§ **PROBLEM TO WORK ON**
Output all of the listing, leaving every line exactly as written.

[SOURCE MATERIAL Boundary: Start]

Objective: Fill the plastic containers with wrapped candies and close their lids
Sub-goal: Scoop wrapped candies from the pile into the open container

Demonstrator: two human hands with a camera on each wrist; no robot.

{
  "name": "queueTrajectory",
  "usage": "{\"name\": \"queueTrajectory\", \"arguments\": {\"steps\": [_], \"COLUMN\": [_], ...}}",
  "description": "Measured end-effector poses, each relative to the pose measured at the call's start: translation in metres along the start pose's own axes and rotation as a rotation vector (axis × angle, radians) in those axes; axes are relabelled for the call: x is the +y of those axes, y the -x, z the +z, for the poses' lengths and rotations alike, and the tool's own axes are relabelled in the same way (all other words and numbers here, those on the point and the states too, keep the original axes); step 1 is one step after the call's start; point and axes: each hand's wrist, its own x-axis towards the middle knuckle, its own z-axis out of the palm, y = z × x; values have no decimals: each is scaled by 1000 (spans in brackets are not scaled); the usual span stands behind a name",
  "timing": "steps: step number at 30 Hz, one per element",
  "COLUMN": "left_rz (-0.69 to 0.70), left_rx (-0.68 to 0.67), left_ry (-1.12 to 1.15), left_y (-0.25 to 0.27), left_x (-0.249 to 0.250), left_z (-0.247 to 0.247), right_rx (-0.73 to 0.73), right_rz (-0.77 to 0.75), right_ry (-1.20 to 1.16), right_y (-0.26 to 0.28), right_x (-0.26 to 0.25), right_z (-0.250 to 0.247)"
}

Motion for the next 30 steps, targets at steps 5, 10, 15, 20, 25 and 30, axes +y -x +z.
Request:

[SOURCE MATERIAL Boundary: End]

§ **EXPECTED OUTPUT**
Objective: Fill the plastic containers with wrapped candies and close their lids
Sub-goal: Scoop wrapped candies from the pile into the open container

Demonstrator: two human hands with a camera on each wrist; no robot.

{
  "name": "queueTrajectory",
  "usage": "{\"name\": \"queueTrajectory\", \"arguments\": {\"steps\": [_], \"COLUMN\": [_], ...}}",
  "description": "Measured end-effector poses, each relative to the pose measured at the call's start: translation in metres along the start pose's own axes and rotation as a rotation vector (axis × angle, radians) in those axes; axes are relabelled for the call: x is the +y of those axes, y the -x, z the +z, for the poses' lengths and rotations alike, and the tool's own axes are relabelled in the same way (all other words and numbers here, those on the point and the states too, keep the original axes); step 1 is one step after the call's start; point and axes: each hand's wrist, its own x-axis towards the middle knuckle, its own z-axis out of the palm, y = z × x; values have no decimals: each is scaled by 1000 (spans in brackets are not scaled); the usual span stands behind a name",
  "timing": "steps: step number at 30 Hz, one per element",
  "COLUMN": "left_rz (-0.69 to 0.70), left_rx (-0.68 to 0.67), left_ry (-1.12 to 1.15), left_y (-0.25 to 0.27), left_x (-0.249 to 0.250), left_z (-0.247 to 0.247), right_rx (-0.73 to 0.73), right_rz (-0.77 to 0.75), right_ry (-1.20 to 1.16), right_y (-0.26 to 0.28), right_x (-0.26 to 0.25), right_z (-0.250 to 0.247)"
}

Motion for the next 30 steps, targets at steps 5, 10, 15, 20, 25 and 30, axes +y -x +z.
Request:

The output is now complete.